Prove that a sequence is decreasing and find its limit (e)

Question

$b_n=(1+\frac1n)^{n+1}$

Prove that $b_n$ is decreasing and that $\lim_{n \to \infty}b_n=e$

Deduce that $e<3$.

Any help would be appreciated.

Edit: we can't use log/ln nor derive or integrate because we haven't covered that yet.

Answer 1

Without using induction, you could take the log of $b_n$ and then the limit is much clearer : \begin{eqnarray*} \lim_{x\rightarrow \infty} log(b_n) &=& \lim_{x\rightarrow \infty}(n+1)log(1 + \frac1n)\\ &=& \lim_{x\rightarrow \infty} (n+1)(\frac1n + 0(n^{-2}))\\ &=& \lim_{x\rightarrow \infty}\frac{n+1}{n}\\ &=& 1 \end{eqnarray*}

So $\lim_{x\rightarrow \infty} b_n = e^1 = e$

To show it is decreasing, consider $\frac{b_{n+1}}{b_n}$ perhaps? Then check that for some $n_0\in \mathbb N$, $b_{n_0} <3$ which implies that $e<3$ since $b_n$ is a decreasing sequence.

Answer 2

Hint: Write $(1+\frac1n)^{n+1}=e^{(n+1)\ln(1+\frac1n)}$.

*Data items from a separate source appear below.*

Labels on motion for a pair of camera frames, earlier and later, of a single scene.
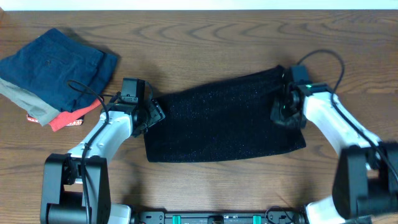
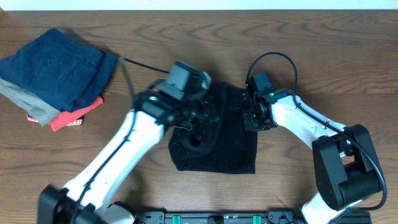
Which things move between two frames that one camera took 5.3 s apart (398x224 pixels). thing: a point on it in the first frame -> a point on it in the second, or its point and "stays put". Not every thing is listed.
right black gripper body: [280, 114] -> [252, 122]
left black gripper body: [152, 113] -> [194, 114]
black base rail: [187, 217] stays put
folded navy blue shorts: [69, 73] stays put
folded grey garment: [39, 111] stays put
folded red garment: [66, 118] stays put
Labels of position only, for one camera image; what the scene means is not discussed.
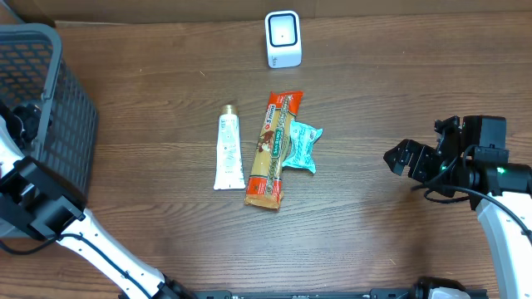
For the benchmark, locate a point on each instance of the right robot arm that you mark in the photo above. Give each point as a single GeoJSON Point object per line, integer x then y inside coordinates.
{"type": "Point", "coordinates": [470, 163]}

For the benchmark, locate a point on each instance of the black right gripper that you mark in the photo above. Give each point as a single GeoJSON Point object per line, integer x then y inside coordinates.
{"type": "Point", "coordinates": [422, 154]}

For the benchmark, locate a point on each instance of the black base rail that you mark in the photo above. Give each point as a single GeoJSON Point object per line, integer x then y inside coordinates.
{"type": "Point", "coordinates": [375, 293]}

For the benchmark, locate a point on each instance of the orange spaghetti packet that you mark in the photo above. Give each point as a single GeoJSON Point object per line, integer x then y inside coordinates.
{"type": "Point", "coordinates": [265, 181]}

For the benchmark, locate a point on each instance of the white tube gold cap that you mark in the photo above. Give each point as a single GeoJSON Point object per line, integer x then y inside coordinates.
{"type": "Point", "coordinates": [229, 168]}

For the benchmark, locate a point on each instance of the grey plastic basket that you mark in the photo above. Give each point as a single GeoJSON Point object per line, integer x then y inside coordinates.
{"type": "Point", "coordinates": [34, 72]}

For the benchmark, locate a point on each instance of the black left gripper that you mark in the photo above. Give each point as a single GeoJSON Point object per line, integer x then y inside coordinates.
{"type": "Point", "coordinates": [32, 113]}

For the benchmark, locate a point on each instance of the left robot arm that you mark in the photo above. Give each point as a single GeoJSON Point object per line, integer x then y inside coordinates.
{"type": "Point", "coordinates": [44, 206]}

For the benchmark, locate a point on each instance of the white barcode scanner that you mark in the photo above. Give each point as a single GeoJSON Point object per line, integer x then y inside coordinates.
{"type": "Point", "coordinates": [283, 39]}

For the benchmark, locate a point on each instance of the teal snack packet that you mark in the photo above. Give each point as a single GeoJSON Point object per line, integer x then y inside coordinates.
{"type": "Point", "coordinates": [303, 137]}

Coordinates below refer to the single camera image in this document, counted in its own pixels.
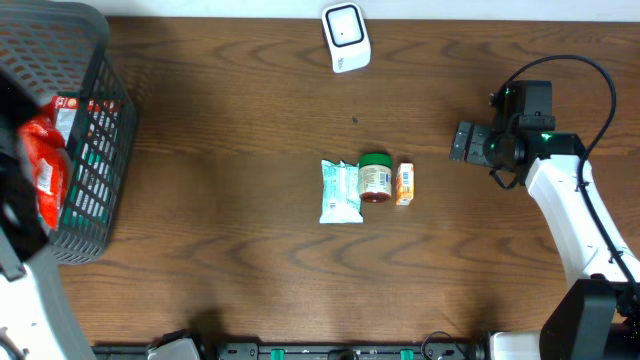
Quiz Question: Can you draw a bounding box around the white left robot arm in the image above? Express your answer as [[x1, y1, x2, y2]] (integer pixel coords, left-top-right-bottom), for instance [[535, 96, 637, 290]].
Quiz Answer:
[[1, 74, 205, 359]]

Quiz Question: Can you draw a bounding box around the black mounting rail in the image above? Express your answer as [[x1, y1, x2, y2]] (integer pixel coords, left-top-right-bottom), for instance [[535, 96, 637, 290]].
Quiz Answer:
[[92, 341, 489, 360]]

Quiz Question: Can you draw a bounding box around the light green snack packet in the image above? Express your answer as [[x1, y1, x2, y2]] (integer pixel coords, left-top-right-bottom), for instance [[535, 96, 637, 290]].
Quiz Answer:
[[319, 160, 364, 224]]

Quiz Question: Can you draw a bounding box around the red snack bag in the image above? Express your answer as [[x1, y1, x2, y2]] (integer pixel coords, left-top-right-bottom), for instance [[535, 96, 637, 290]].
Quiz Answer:
[[19, 115, 70, 230]]

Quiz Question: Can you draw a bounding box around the white barcode scanner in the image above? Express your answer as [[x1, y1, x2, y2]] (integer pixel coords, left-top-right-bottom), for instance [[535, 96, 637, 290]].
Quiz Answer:
[[321, 2, 372, 73]]

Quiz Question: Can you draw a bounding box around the small orange carton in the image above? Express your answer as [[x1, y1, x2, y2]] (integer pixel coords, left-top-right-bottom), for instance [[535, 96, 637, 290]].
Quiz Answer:
[[396, 163, 415, 206]]

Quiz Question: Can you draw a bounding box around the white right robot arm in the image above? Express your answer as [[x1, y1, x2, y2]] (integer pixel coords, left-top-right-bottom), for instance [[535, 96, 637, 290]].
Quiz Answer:
[[450, 115, 639, 359]]

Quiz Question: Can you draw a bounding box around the red white packet in basket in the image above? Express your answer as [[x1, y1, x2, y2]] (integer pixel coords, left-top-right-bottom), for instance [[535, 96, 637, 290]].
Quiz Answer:
[[44, 95, 80, 148]]

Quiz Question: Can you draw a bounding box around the grey plastic mesh basket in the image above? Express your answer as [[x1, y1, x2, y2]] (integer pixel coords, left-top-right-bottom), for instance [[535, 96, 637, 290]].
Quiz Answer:
[[1, 1, 138, 265]]

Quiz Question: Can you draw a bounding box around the green lid jar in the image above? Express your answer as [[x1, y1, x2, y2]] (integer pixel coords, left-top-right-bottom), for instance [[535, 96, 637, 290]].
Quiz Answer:
[[358, 153, 392, 203]]

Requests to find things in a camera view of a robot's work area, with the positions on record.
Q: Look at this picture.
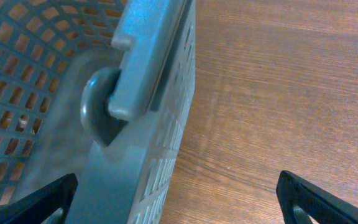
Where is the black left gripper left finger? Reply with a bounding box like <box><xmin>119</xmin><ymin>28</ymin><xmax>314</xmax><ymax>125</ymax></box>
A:
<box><xmin>0</xmin><ymin>173</ymin><xmax>78</xmax><ymax>224</ymax></box>

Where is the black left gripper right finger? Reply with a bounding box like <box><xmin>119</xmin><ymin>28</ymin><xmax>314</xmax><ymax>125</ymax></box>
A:
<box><xmin>276</xmin><ymin>170</ymin><xmax>358</xmax><ymax>224</ymax></box>

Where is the dark grey plastic basket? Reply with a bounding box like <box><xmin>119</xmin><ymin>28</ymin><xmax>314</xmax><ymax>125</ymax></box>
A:
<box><xmin>0</xmin><ymin>0</ymin><xmax>196</xmax><ymax>223</ymax></box>

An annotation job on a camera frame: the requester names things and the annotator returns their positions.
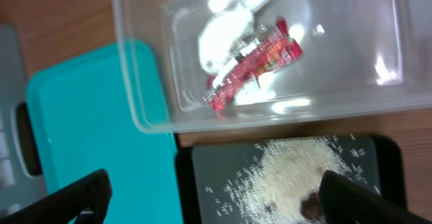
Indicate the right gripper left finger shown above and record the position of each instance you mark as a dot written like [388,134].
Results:
[84,201]

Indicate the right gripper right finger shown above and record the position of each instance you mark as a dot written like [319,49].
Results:
[343,202]

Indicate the brown food scrap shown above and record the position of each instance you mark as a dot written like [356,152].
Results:
[311,208]

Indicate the rice pile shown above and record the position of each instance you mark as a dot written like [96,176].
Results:
[265,182]

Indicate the red snack wrapper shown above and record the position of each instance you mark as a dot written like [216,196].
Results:
[233,50]

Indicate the black waste tray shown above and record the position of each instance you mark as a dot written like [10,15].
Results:
[321,179]

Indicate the grey dishwasher rack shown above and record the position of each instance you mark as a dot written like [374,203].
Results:
[22,181]

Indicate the teal serving tray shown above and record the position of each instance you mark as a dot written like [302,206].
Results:
[81,122]

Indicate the clear plastic bin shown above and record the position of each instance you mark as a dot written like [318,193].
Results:
[358,57]

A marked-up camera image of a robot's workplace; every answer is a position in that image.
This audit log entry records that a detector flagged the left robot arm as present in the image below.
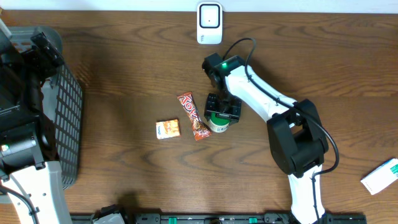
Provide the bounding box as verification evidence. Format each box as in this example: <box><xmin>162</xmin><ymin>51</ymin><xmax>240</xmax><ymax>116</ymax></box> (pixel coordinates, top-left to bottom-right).
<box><xmin>1</xmin><ymin>23</ymin><xmax>72</xmax><ymax>223</ymax></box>

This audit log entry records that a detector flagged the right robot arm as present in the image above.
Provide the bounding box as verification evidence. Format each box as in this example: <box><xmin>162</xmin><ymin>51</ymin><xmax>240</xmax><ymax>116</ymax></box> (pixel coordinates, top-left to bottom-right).
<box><xmin>202</xmin><ymin>53</ymin><xmax>328</xmax><ymax>223</ymax></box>

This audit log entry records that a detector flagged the small orange snack box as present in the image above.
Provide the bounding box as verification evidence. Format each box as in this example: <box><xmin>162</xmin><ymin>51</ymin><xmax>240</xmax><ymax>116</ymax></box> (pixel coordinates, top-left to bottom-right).
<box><xmin>155</xmin><ymin>119</ymin><xmax>180</xmax><ymax>139</ymax></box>

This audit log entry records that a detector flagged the white barcode scanner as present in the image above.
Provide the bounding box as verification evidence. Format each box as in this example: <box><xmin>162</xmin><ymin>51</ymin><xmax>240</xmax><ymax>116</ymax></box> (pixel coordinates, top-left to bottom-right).
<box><xmin>197</xmin><ymin>2</ymin><xmax>223</xmax><ymax>45</ymax></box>

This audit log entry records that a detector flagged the red Top chocolate bar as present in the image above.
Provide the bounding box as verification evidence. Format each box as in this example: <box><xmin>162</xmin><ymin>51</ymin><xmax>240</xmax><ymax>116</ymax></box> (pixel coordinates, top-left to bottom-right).
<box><xmin>177</xmin><ymin>91</ymin><xmax>211</xmax><ymax>141</ymax></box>

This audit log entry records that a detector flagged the white green carton box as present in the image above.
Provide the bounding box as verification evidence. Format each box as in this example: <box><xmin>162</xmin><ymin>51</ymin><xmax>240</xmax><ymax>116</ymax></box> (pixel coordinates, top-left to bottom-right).
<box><xmin>361</xmin><ymin>158</ymin><xmax>397</xmax><ymax>195</ymax></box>

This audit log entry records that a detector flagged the green lid jar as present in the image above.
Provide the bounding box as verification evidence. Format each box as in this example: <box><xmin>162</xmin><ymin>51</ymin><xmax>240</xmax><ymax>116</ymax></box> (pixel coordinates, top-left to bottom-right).
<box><xmin>208</xmin><ymin>113</ymin><xmax>230</xmax><ymax>133</ymax></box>

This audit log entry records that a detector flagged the grey plastic basket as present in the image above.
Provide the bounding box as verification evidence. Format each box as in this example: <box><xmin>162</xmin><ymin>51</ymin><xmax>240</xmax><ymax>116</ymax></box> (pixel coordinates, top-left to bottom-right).
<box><xmin>9</xmin><ymin>26</ymin><xmax>83</xmax><ymax>190</ymax></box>

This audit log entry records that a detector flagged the black mounting rail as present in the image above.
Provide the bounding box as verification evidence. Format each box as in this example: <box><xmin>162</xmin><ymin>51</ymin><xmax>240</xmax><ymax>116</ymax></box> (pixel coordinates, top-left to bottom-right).
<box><xmin>71</xmin><ymin>212</ymin><xmax>368</xmax><ymax>224</ymax></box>

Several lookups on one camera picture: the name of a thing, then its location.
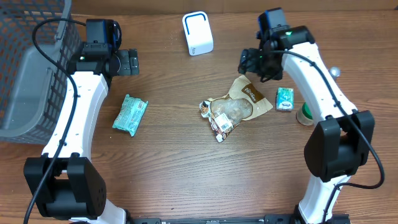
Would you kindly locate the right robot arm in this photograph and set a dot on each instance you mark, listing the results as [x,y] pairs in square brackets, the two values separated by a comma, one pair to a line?
[341,140]

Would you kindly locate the green lid jar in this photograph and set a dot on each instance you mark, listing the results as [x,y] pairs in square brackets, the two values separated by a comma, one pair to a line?
[304,116]

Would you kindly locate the white barcode scanner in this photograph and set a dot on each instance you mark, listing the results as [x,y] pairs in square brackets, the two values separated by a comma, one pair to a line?
[198,33]

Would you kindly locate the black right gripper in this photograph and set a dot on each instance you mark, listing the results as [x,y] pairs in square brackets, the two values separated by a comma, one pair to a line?
[250,65]

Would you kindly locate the yellow liquid plastic bottle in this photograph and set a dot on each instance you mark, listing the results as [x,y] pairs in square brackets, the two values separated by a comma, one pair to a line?
[335,72]

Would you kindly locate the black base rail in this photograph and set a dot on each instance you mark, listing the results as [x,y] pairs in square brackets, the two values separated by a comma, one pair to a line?
[267,219]

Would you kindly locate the green wet wipes pack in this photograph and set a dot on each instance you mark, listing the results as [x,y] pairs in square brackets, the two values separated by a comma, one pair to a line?
[130,115]

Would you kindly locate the beige snack pouch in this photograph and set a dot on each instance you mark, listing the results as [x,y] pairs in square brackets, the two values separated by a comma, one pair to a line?
[242,103]

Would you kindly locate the small teal gum pack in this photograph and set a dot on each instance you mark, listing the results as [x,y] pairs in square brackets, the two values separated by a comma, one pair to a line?
[284,100]

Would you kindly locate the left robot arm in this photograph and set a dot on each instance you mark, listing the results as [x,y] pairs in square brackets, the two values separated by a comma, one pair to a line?
[64,183]

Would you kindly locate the grey plastic basket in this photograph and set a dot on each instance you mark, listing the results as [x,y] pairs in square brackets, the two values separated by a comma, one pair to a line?
[33,89]

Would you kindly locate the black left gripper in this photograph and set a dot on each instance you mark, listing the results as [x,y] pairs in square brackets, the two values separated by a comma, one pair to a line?
[132,61]

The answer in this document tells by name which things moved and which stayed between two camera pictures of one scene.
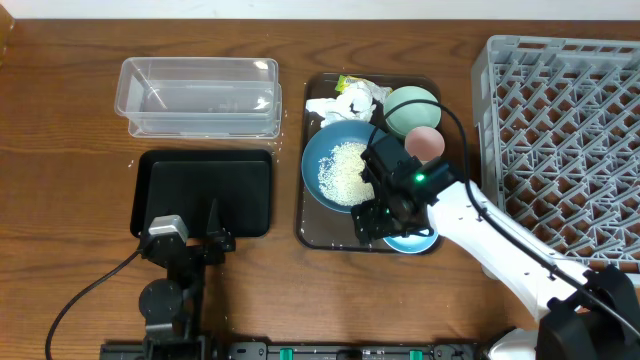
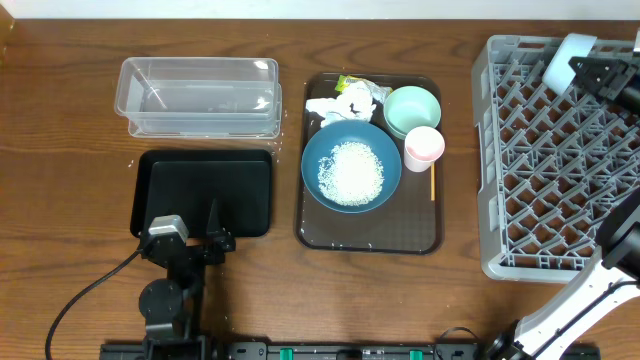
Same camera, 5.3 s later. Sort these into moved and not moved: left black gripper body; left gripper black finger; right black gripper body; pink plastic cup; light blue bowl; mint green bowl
Moved: right black gripper body; light blue bowl
Not moved: left black gripper body; left gripper black finger; pink plastic cup; mint green bowl
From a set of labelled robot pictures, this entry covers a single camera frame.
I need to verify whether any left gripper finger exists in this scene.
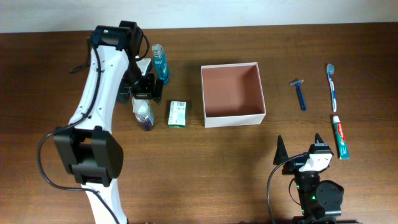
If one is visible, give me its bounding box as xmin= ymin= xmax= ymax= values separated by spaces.
xmin=152 ymin=79 xmax=164 ymax=105
xmin=116 ymin=90 xmax=131 ymax=104

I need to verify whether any clear bottle purple liquid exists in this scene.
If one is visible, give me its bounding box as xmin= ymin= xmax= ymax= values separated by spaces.
xmin=132 ymin=98 xmax=154 ymax=131

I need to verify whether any blue mouthwash bottle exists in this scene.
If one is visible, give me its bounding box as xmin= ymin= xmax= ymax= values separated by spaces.
xmin=152 ymin=44 xmax=170 ymax=85

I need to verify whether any green white soap box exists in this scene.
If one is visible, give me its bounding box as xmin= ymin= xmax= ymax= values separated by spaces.
xmin=168 ymin=101 xmax=187 ymax=128

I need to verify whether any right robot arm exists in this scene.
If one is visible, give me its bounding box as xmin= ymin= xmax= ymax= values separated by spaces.
xmin=270 ymin=133 xmax=344 ymax=223

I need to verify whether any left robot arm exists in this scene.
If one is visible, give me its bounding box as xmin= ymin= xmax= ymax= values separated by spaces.
xmin=50 ymin=21 xmax=164 ymax=223

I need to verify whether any green red toothpaste tube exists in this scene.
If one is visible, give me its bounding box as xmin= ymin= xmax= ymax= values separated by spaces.
xmin=332 ymin=116 xmax=350 ymax=160

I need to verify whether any blue disposable razor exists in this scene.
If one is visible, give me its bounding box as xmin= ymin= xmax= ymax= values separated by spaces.
xmin=290 ymin=80 xmax=307 ymax=111

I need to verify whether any blue white toothbrush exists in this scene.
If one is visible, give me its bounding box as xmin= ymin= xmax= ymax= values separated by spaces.
xmin=326 ymin=63 xmax=337 ymax=113

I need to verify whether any white open cardboard box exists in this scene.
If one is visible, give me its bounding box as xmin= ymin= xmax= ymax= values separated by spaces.
xmin=201 ymin=62 xmax=266 ymax=128

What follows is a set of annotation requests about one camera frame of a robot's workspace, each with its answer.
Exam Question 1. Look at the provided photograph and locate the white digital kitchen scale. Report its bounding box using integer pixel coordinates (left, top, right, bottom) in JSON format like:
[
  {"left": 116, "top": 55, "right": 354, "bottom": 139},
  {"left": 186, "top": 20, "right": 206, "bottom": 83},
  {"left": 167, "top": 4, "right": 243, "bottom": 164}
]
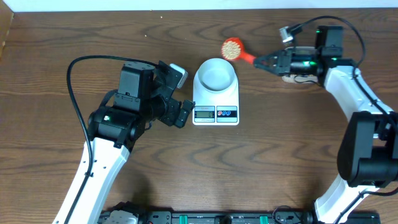
[{"left": 192, "top": 72, "right": 240, "bottom": 126}]

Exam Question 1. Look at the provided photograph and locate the grey bowl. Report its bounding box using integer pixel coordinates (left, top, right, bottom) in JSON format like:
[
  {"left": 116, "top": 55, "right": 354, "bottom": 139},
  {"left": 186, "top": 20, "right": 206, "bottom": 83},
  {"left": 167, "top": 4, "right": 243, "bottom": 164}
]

(1) What is $\lim_{n\rightarrow\infty}(n+1)\ln(1+\frac1n)$? What does this imply for the limit of the original sequence? (Hint: Continuity)

(2) What is the derivative of $e^{(x+1)\ln(1+\frac1x)}$? When is this function decreasing?

For showing $e<3$, try computing the first few terms until you get a value smaller than $3$.